Many mediastinal tumours are asymptomatic (incidental finding) or associated with only vague complaints. The likelihood of malignancy depends on mass location, patient age, and the presence of symptoms. Malignant masses are found in the anterior, middle, and posterior mediastinum in approximately 60%, 30%, and 15% of cases, respectively. Symptoms are present in 80% to 90% of patients with malignant mediastinal tumours at presentation, compared with 46% of patients with benign masses. Approximately 25% of patients with thymoma have myasthenia gravis, and 15% of patients with myasthenia gravis have thymoma. Neurogenic tumours are commonly observed in children. Acute lymphocytic leukaemia may occur in children (commonly <5 years) or adults. Lymphoma, chronic lymphocytic leukaemia, thymomas, and thyroid tumours tend to occur in adults.
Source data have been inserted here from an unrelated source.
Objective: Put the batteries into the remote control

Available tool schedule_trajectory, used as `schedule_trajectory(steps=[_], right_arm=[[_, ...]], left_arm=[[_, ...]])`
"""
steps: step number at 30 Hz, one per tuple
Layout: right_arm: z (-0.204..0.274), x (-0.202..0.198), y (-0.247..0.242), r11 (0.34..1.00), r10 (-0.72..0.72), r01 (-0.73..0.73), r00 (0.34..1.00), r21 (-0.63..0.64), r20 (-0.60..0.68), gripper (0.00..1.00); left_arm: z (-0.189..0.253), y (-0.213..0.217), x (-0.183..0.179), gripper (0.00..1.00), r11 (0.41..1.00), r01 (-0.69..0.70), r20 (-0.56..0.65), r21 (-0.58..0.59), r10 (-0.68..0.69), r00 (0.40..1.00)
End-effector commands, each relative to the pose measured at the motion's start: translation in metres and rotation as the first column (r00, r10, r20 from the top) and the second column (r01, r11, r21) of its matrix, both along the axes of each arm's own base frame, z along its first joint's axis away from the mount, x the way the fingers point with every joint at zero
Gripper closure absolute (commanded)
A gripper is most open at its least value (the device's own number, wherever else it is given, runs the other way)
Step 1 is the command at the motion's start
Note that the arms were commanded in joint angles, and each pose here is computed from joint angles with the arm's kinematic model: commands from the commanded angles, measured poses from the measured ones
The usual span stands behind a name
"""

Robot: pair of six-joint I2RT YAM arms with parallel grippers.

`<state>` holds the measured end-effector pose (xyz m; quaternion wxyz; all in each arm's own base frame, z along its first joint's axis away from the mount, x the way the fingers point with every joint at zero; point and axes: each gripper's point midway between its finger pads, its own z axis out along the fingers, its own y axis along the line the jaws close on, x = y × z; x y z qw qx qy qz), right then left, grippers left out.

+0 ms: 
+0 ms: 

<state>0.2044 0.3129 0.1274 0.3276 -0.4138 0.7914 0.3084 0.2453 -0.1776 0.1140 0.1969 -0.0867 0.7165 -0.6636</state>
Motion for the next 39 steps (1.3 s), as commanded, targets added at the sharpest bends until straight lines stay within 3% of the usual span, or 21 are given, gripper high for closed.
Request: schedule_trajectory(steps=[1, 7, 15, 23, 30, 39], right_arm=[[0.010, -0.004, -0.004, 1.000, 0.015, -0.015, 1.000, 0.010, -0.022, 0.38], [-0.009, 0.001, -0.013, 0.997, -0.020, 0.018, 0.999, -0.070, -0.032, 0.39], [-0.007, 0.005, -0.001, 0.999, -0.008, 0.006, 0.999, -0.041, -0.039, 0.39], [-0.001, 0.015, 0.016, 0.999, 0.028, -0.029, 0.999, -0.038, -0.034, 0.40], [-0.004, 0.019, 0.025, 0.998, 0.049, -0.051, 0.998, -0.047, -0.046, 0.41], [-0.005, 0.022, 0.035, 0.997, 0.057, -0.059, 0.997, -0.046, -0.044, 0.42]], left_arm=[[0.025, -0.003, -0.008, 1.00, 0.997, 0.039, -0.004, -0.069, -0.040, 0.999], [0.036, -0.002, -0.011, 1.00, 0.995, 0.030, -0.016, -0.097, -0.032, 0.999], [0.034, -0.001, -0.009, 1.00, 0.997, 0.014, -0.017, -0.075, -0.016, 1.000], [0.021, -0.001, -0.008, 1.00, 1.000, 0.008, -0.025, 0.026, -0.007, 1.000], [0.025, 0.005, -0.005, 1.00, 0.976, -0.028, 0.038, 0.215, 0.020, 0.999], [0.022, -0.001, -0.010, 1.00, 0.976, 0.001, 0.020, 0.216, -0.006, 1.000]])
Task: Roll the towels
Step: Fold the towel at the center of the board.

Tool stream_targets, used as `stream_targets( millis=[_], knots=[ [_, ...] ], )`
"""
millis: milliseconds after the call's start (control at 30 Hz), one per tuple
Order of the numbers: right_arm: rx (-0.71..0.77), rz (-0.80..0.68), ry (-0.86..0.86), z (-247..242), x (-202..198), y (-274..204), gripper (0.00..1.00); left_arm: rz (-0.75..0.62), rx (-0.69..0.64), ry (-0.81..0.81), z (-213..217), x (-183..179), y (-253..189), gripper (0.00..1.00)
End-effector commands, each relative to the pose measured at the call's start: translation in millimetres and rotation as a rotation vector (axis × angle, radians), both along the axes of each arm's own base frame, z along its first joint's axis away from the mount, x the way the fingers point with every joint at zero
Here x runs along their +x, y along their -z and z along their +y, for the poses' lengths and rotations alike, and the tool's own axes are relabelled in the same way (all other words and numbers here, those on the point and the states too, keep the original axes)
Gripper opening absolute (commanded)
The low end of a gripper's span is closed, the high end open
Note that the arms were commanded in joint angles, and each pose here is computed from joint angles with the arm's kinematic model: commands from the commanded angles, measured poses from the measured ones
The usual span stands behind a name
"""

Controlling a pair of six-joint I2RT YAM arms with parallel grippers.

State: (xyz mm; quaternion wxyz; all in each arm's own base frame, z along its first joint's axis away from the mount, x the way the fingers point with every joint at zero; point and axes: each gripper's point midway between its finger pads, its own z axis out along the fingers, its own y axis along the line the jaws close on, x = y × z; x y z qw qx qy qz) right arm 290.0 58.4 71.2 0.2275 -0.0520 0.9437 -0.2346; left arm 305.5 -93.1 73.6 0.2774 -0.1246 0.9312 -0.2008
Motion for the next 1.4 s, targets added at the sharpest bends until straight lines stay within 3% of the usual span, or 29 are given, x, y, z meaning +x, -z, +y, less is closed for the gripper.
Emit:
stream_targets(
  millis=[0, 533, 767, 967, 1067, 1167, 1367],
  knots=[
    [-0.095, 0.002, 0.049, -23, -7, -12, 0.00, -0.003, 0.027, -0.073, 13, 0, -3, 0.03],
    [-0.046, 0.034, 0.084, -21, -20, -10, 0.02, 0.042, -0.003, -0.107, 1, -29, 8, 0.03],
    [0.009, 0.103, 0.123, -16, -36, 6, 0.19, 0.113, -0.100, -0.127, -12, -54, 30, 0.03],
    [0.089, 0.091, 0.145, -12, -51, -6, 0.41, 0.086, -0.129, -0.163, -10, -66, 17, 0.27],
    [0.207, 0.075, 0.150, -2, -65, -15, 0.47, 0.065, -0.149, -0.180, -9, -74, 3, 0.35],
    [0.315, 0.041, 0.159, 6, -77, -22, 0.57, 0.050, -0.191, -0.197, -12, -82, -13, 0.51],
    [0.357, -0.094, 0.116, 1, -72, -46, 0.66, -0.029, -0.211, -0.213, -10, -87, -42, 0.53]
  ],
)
Although many mediastinal tumours may be asymptomatic, certain symptoms may raise concern for a mediastinal tumour and relate to its location. These include the following:
Airway compression: dyspnoea, stridor, haemoptysis, cough
Oesophageal compression: dysphagia, odynophagia, weight loss
Recurrent laryngeal nerve compression: hoarse voice
Superior vena cava obstruction: facial swelling, headache
Sympathetic ganglion involvement: Horner's syndrome, in which the patient may note pupillary constriction (miosis), drooping eyelids (ptosis), and absence of sweating (anhidrosis)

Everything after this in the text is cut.